A tweet from this morning posted by CEO Changpeng Zhao explained to Binance users the simplicity of the process:
“You literally don’t have to do anything. Your funds on Binance automatically participate. You can still trade as you normally would.”
The coins that will have staking supported on Binance are Neo, Ontology, VeChain, Stellar Lumens, Algorand, Qtum, Strat, Komodo, and Stratis.
Binance received staking rewards for its Stellar holdings this summer, and this prompted the exchange to launch staking support for XLM and to distribute its earned rewards to its users. The exchange then introduced support for Qtum staking.
Founding partner of blockchain-based investment company Primitive Ventures, Dovey Wan did not see the new launch as a good idea:
“That’s why RIP for all StakingaaS Exchanges gonna eat it, custodial wallets gonna eat it, even PoW pool gonna eat it, and then the remaining is a race to the bottom Bad business, just bad.”

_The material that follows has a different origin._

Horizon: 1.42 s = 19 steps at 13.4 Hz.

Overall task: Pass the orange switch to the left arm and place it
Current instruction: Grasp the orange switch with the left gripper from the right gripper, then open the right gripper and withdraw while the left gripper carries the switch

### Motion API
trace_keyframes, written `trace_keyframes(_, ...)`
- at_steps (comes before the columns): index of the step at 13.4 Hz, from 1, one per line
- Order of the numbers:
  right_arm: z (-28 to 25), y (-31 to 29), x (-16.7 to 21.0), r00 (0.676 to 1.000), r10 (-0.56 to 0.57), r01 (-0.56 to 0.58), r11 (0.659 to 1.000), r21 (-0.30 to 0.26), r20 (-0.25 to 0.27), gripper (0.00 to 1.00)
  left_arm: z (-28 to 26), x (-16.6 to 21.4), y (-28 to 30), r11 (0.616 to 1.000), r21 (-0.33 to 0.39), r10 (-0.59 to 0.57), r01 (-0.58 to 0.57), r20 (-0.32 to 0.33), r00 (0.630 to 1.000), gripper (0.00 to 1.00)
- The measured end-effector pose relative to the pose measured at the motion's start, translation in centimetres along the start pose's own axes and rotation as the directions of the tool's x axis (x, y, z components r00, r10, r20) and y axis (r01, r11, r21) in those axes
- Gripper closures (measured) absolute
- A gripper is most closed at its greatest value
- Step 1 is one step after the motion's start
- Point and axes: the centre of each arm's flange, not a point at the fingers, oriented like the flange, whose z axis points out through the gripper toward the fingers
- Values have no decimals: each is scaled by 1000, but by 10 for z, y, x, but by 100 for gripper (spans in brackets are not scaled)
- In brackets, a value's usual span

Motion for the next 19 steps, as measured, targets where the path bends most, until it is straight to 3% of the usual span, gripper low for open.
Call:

Others from the community shared their disapproval on Twitter, as a staking service operated by a leading industry exchange raises the question of centralization issues, but Wan attacked the problem from a different angle:
“I’m assuming the opportunity cost on staking/locking is flat lol if considering that it’s a complete GG. So most of them [token issuers] need to inflate massive amount (further dilute the value and further sell pressure down the road)”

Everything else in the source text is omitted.